:: EXERCISE REQUIREMENTS ::
Return every line below exactly.

:: PROVIDED DATA ::
--------------------------------
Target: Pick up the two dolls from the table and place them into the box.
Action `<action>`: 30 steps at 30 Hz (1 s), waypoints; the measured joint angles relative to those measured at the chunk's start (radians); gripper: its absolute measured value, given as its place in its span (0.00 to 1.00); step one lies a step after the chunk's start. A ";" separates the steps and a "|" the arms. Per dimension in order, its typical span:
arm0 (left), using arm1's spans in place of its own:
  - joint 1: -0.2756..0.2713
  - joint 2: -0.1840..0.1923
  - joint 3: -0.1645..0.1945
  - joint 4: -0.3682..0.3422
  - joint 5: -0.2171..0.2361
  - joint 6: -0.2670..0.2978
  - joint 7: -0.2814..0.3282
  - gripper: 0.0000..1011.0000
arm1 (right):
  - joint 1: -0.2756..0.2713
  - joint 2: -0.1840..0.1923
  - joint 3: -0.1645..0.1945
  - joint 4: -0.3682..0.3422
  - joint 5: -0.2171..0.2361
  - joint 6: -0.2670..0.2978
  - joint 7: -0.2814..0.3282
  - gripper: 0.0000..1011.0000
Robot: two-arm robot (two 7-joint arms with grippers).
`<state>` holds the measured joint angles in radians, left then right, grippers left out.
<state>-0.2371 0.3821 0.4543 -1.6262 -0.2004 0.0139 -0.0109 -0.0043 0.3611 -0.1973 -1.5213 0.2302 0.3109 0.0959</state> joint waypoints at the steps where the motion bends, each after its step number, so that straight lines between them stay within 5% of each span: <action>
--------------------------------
:: COMPLETED TASK ::
Target: Pick up the two dolls from the table and place them into the box.
Action `<action>`: 30 steps at 30 Hz (1 s), waypoints; the measured joint angles relative to those measured at the chunk's start (radians); gripper: its absolute measured value, given as its place in its span (0.00 to 1.00); step one lies a step after the chunk's start. A ";" separates the steps and a "|" the arms. Per dimension in order, its typical span:
arm0 (left), using arm1's spans in place of its own:
  - joint 1: -0.2756..0.2713
  - joint 2: -0.1840..0.1923
  - joint 3: -0.1645..0.1945
  - joint 4: -0.3682..0.3422
  - joint 5: -0.2171..0.2361
  - joint 6: -0.2670..0.2978
  - joint 7: -0.2814..0.3282
  - gripper: 0.0000..1011.0000
arm1 (right):
  - joint 1: -0.2756..0.2713
  - joint 2: -0.1840..0.1923
  - joint 3: -0.1645..0.1945
  - joint 4: -0.3682..0.3422
  - joint 5: -0.2171..0.2361
  - joint 6: -0.2670..0.2978
  - joint 7: -0.2814..0.3282
  - gripper: 0.0000..1011.0000
Robot: two-arm robot (two 7-joint arms with grippers).
`<state>` holds the measured joint angles in radians, left then right, grippers left out.
<state>-0.2371 0.3821 0.4543 -1.6262 -0.2004 0.0139 -0.0109 -0.0043 0.3611 -0.1973 -1.5213 0.2302 0.3109 0.0959</state> joint waypoints at the steps where the motion bends, each after its step number, so that straight lines between them stay within 5% of each span: <action>

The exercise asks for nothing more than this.